I went through and tried the steps, turning off the thermostat, gas, electricity, opening the unit and turning off the switch inside, waiting 5 mins, then going in reverse.

The unit did the same thing - the red diagnostic light remained on solid, but for 3-4 minutes the system kept running. The fan/blower to circulate the air never went on, and when i manually switched it to on it just blew out cold air. Even then, its been a bit odd, usually when i go from Auto to on, the fan kicks in automatically. This time, I had to basically turn the unit "off", make sure the heat is off, and then put the fan "ON".

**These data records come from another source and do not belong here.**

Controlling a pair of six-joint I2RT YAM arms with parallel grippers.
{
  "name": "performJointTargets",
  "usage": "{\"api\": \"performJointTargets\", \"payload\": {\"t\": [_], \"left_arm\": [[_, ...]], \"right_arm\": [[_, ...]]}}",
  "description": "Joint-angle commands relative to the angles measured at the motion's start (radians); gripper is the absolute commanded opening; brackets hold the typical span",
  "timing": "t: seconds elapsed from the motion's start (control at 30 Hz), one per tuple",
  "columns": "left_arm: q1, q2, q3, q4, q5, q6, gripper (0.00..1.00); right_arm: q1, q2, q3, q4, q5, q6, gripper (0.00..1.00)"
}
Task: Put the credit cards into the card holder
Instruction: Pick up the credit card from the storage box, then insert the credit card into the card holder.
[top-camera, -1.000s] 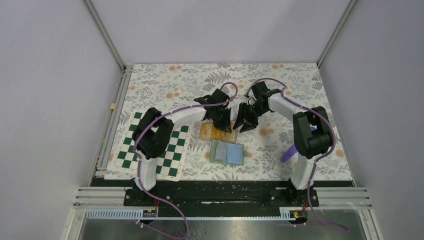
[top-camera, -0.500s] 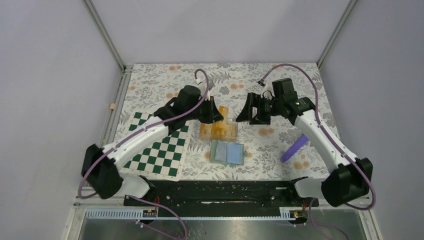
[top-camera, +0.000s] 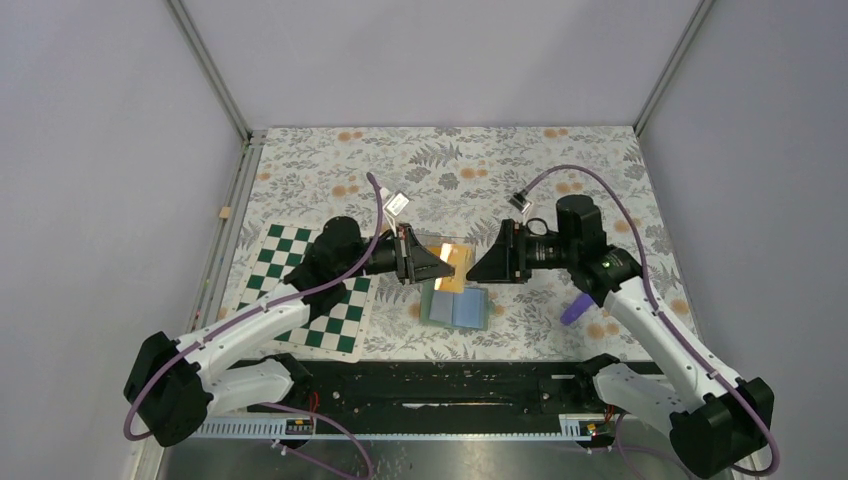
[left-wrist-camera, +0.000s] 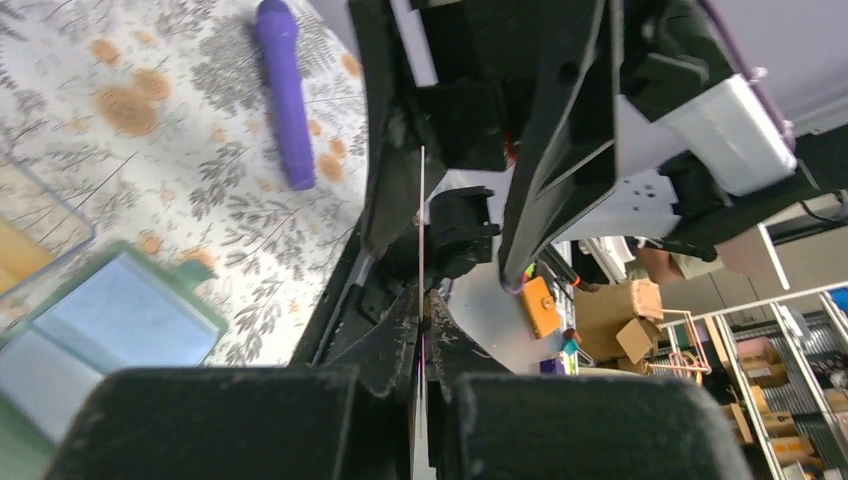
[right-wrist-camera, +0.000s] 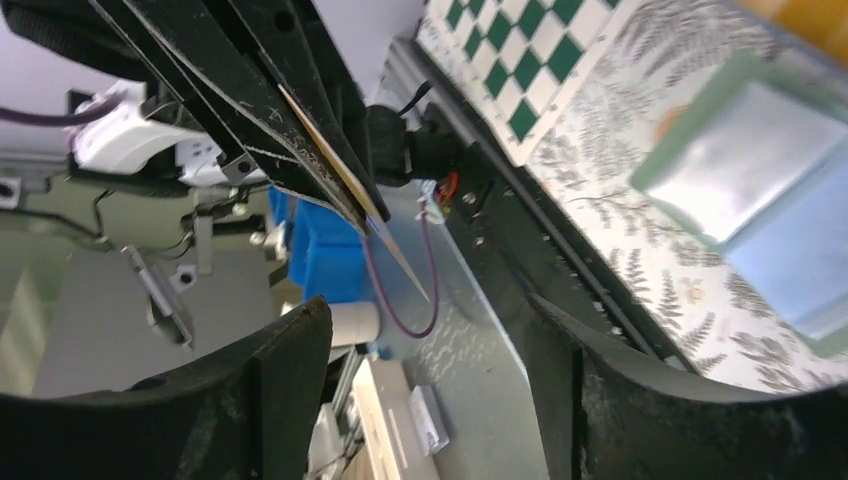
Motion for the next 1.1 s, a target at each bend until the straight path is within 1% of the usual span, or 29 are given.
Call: {"api": "performJointTargets", "payload": {"t": [0.0,0.13,0.2,0.23,0.33,0.37,0.4,0.43,0.47,0.53,0.57,0.6,0.63,0.73,0.8,0.9,0.97,1.03,1.07], "left_arm": [[-0.015,-0.032,0.006,0.182,0.064,-0.069,0.00],[-0.021,-0.027,0.011,0.182,0.061,-0.082,0.00],[-0.025,-0.025,0.011,0.178,0.058,-0.084,0.00],[-0.026,-0.023,0.012,0.174,0.058,-0.085,0.00],[-0.028,-0.023,0.012,0.150,0.042,-0.082,0.00],[-0.028,-0.025,0.011,0.138,0.032,-0.078,0.00],[-0.027,-0.029,0.010,0.125,0.024,-0.073,0.00],[-0.028,-0.032,0.011,0.109,0.012,-0.070,0.04],[-0.028,-0.037,0.012,0.089,-0.002,-0.062,0.14],[-0.027,-0.051,0.019,0.023,-0.049,-0.041,0.38],[-0.027,-0.064,0.027,-0.054,-0.112,-0.024,0.48],[-0.028,-0.078,0.037,-0.124,-0.170,-0.006,0.57],[-0.028,-0.093,0.052,-0.201,-0.238,0.017,0.63],[-0.028,-0.122,0.094,-0.425,-0.428,0.068,0.71],[-0.028,-0.123,0.126,-0.551,-0.514,0.094,0.73],[-0.028,-0.115,0.149,-0.645,-0.556,0.136,0.77],[-0.028,-0.106,0.152,-0.682,-0.569,0.141,0.78],[-0.027,-0.094,0.153,-0.703,-0.566,0.146,0.78],[-0.028,-0.085,0.152,-0.708,-0.562,0.147,0.78]], "right_arm": [[0.071,0.016,-0.005,0.189,-0.068,0.111,0.70],[0.082,0.036,-0.007,0.270,-0.066,0.168,0.63],[0.086,0.046,-0.006,0.334,-0.074,0.203,0.57],[0.091,0.053,-0.005,0.364,-0.085,0.224,0.50],[0.099,0.082,-0.013,0.445,-0.112,0.293,0.22],[0.100,0.087,-0.015,0.455,-0.119,0.300,0.11],[0.100,0.088,-0.021,0.457,-0.122,0.301,0.03],[0.100,0.086,-0.025,0.455,-0.119,0.302,0.00],[0.100,0.083,-0.029,0.448,-0.113,0.301,0.00],[0.099,0.081,-0.025,0.392,-0.087,0.295,0.00],[0.100,0.084,-0.018,0.354,-0.070,0.291,0.00],[0.099,0.088,-0.009,0.320,-0.048,0.293,0.00],[0.098,0.097,0.001,0.261,-0.028,0.300,0.00],[0.083,0.132,0.019,0.165,0.008,0.375,0.00],[0.066,0.154,0.002,0.154,-0.003,0.446,0.00],[0.038,0.165,-0.024,0.169,-0.028,0.526,0.00],[0.021,0.173,-0.040,0.183,-0.054,0.570,0.00],[0.006,0.184,-0.072,0.254,-0.098,0.645,0.00],[0.001,0.190,-0.096,0.341,-0.120,0.701,0.00]]}}
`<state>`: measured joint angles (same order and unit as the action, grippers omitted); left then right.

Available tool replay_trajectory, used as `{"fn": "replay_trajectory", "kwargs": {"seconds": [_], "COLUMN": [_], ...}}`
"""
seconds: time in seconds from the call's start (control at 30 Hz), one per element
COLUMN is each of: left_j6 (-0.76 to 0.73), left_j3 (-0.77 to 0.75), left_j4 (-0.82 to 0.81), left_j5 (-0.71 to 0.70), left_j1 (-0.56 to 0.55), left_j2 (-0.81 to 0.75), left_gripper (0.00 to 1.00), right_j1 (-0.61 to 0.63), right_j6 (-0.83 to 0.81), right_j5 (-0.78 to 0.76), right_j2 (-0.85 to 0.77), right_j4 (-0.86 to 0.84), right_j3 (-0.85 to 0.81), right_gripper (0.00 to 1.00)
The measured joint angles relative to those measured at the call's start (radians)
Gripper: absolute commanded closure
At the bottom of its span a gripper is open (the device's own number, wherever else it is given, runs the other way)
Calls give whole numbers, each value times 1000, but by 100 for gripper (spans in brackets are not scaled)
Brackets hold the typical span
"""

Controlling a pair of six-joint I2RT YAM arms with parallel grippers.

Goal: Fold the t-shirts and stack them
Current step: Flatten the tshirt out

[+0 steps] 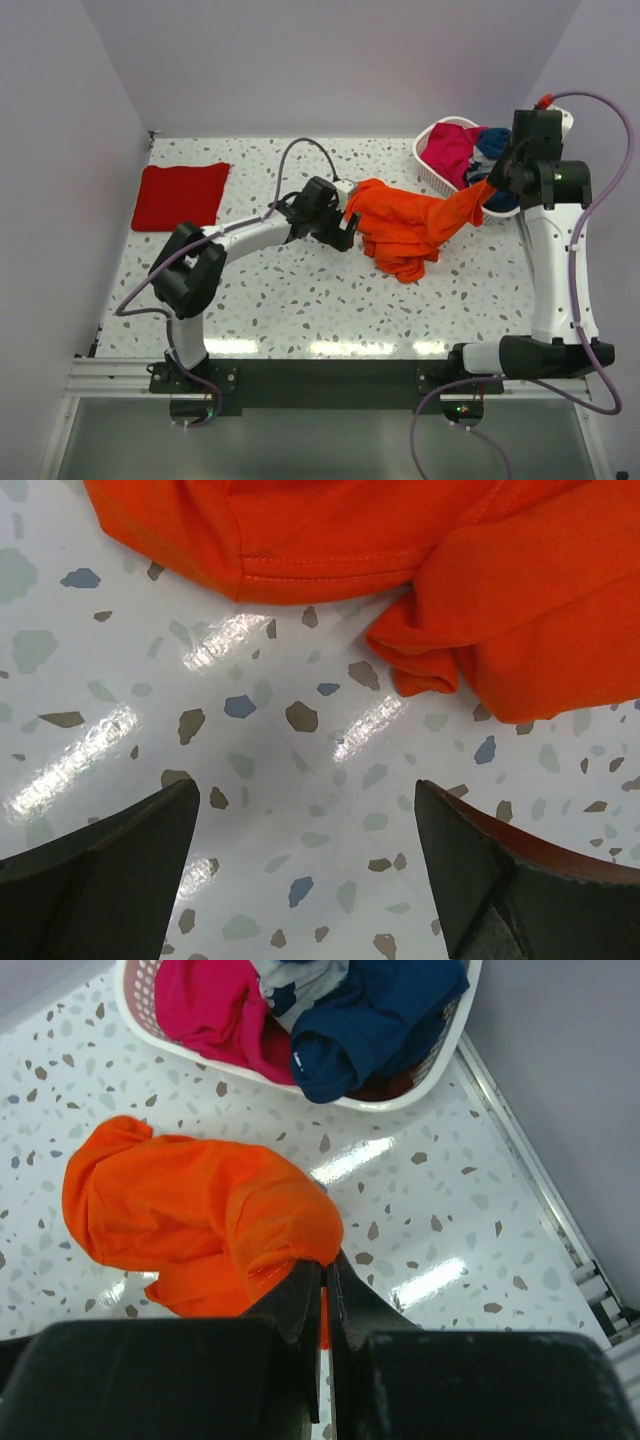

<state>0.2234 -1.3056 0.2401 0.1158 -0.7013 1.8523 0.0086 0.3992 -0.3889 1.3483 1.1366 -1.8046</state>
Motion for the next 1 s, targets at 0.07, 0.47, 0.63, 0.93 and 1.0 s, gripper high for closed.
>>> {"fn": "replay_trajectory", "kwargs": {"seconds": [0.07,0.47,0.63,0.93,1.0], "left_j6": [-10,-30,-35,-37,-44], "left_j3": [-23,-113,-113,-127,-139], "left_j4": [0,-45,-67,-106,-116], "left_j5": [9,82,116,175,181], "left_j1": [-1,-27,-53,-60,-60], "left_j2": [50,185,200,255,265], "left_gripper": [10,22,24,30,31], "right_j1": [-8,-98,-121,-141,-146], "right_j6": [1,22,39,46,47], "right_j5": [20,104,132,148,149], "right_j2": [1,6,6,7,7], "right_j4": [-1,-8,-12,-14,-15], "right_j3": [20,48,54,55,55], "right_gripper": [100,100,100,100,100]}}
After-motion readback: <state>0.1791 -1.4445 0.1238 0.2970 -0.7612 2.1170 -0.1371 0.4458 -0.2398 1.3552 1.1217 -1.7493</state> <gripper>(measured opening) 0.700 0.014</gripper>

Unfortunately, I can't tell you what cycle or what it was trying to do - I could definitely hear the unit starting up as soon as my thermostat shows "Heat ON", but I can't hear any changes - ie. it starts and basically sounds the same throughout.

I had the unit closed back up, so I couldn't see any glowing... and I'm not sure how I can see/hear the gas coming on? We do have a gas stove/range top, and it has been running fine, so I presume its not an issue with gas not getting to our house (though I realize the lines split at some pt).

Sorry, I don't think I'm providing much new info here... but hopefully something I mentioned helped.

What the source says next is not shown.